JAKARTA-Mantan Komisioner Komisi Pemeriksa Kekayaan Penyelenggara Negara (KPKPN), Petrus Salestinus mengecam tindakan pimpinan Komisi Pemberantasan Korupsi (KPK), Agus Rahardjo Cs yang secara terbuka menyerahkan kembali mandat pimpinan lembaga antirasuah itu kepada Presiden Joko Widodo. Tindakan berhenti secara serentak dan kolektif serta cacat prosedural ini merupakan tindakan “pemboikotan” atau insubordinasi.
“Ini jelas memberi pesan kepada publik bahwa pimpinan KPK sedang melakukan manuver politik,” jelasnya di Jakarta, Sabtu (14/9).
Seperti diberitakan, pimpinan KPK menyerahkan kembali mandat kepada Presiden Jokowi, pada hari Jumat (13/9).
Dengan demikian secara yuridis, tanggung jawab pengelolaan tugas KPK terhitung sejak tanggal 13 September 2019, berada dalam keadaan vacum, karena tidak mungkin Presiden Jokowi bisa melaksanakan tugas-tugas pimpinan KPK.
Sebagai Lembaga Negara, KPK telah kehilangan 5 orang pimpinannya karena tindakan pimpinan KPK mengembalikan mandatnya kepada Presiden identik dengan “berhenti” dari pimpinan KPK karena mengundurkan diri.
“Masalahnya, mekanisme pengembalian tanggung jawab pimpinan KPK kepada Presiden dilakukan dengan cara yang tidak sesusi dengan ketentuan berhenti atau diberhentikan atau mengundurkan diri menurut ketentuan pasal 32 UU No. 30 Tahun 2002 Tentang KPK,” tegasnya.
Implikasi hukumnya jelas Petrus, terhitung 13 September 2019, KPK sebagai lembaga negara berada dalam kekosongan pimpinan serta berada dalam kevacuman penyidik dan penuntut umum. Terlebih-lebih KPK berada dalam kekosongan penanggung jawab tertinggi.

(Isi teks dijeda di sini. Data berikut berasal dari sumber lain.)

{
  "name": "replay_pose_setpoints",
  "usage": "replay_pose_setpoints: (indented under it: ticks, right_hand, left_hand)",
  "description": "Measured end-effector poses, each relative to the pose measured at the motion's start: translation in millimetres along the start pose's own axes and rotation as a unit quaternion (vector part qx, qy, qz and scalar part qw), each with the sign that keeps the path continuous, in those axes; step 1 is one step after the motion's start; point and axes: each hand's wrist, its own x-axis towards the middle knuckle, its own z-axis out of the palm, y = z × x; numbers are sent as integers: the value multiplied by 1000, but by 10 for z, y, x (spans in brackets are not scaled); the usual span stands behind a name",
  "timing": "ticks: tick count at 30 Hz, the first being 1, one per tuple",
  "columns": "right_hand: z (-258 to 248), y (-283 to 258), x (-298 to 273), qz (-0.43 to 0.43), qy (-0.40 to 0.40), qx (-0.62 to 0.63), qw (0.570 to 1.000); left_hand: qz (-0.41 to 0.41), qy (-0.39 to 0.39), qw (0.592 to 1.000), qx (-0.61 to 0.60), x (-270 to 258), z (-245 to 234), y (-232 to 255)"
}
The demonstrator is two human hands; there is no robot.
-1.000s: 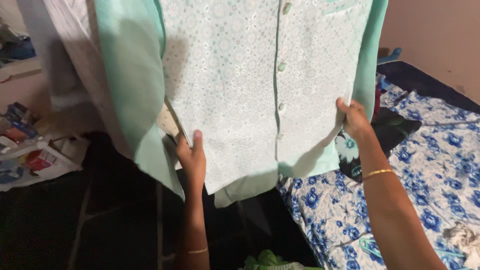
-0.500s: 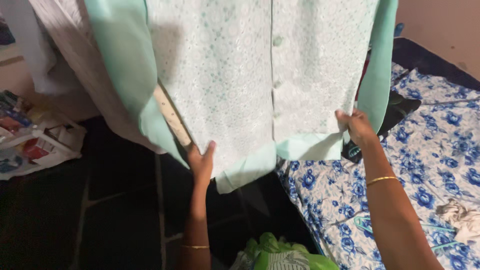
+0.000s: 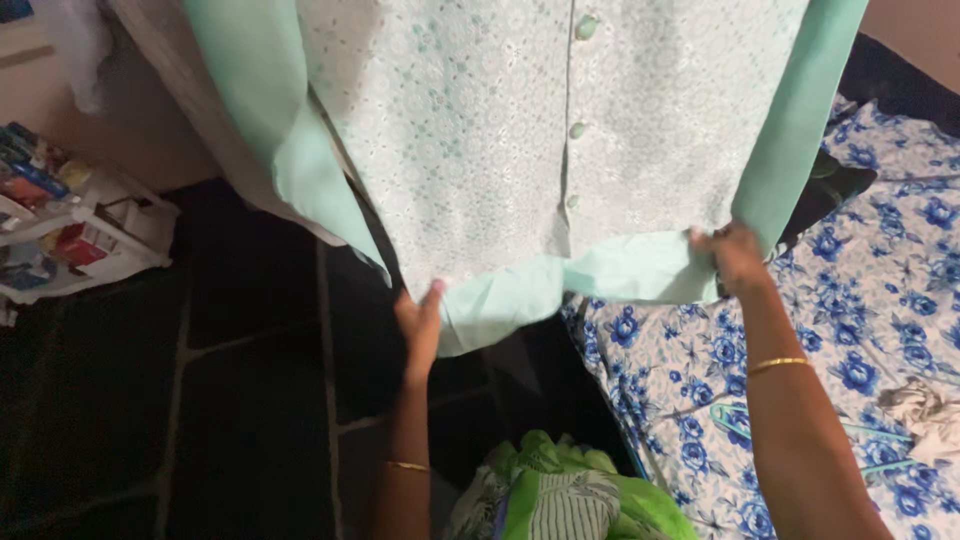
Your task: The person buttons a light green patterned shirt on a bed, places it on a hanger, and hangs it on a rack. Then the person retrieves a beige shirt from a maroon bag, unfolds it, and places it on a hanger.
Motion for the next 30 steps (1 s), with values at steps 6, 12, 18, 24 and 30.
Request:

Padahal salah satu Organ KPK berdasarkan ketentuan pasal 21 UU No. 30 Tahun 2002 Tentang KPK tuturnya, organ Pimpinan KPK adalah penanggungjawab Penyidik dan Penuntut Umum yang bekerja secara kolektif.
Penyidikan dan penuntutan di KPK menjadi stagnan atau berjalan dengan cacat hukum karena pimpinannya selaku penangung jawab tertinggi di KPK vakum.
Dengan terjadinya kekosongan pimpinan KPK, maka kini KPK hanya memiliki 2 Organ yang masih eksis meskipun sedang bermasalah, yaitu Organ Tim Penasehat dan Organ Pegawai KPK sebagai pelaksana tugas.
Petrus mengatakan sikap pimpinan KPK ini sungguh memalukan. Karena sebagai pimpinan lembaga negara yang super body, ternyata 5 orang pimpinan KPK ini sangat lemah.
“Mereka tidak memiliki karakter kepemimpinan yang kuat sekuat lembaga KPK yang superbody, mudah menyerah, tidak saja terhadap kritik dari masyarakat tetapi juga mudah didikte oleh apa yang disebut sebagai Wadah Pegawai KPK,” terangnya.
Dengan penyerahan mandat pimpinan KPK oleh Agus Rahardjo kepada Presiden Jokowi, dalam keadaan dimana tidak adanya soliditas antar pimpinan KPK, tidak adanya kepatuhan dan loyalitas secara total dari pegawai KPK terhadap pimpinannya, terlebih-lebih sudah tidak adanya kepemimpinan yang kolektif kolegial, maka penyerahan pimpinan KPK kepada Presiden harus dipandang sebagai tindakan insubordinasi atau pembangkangan.
Bahkan ada yang secara ekstrim menyatakan bahwa Agus Rahardjo Cs telah melakukan tindakan “desersi” sekaligus pemboikotan, di tengah proses pergantian pimpinan KPK tengah berlangsung, hanya karena merasa diri lebih hebat.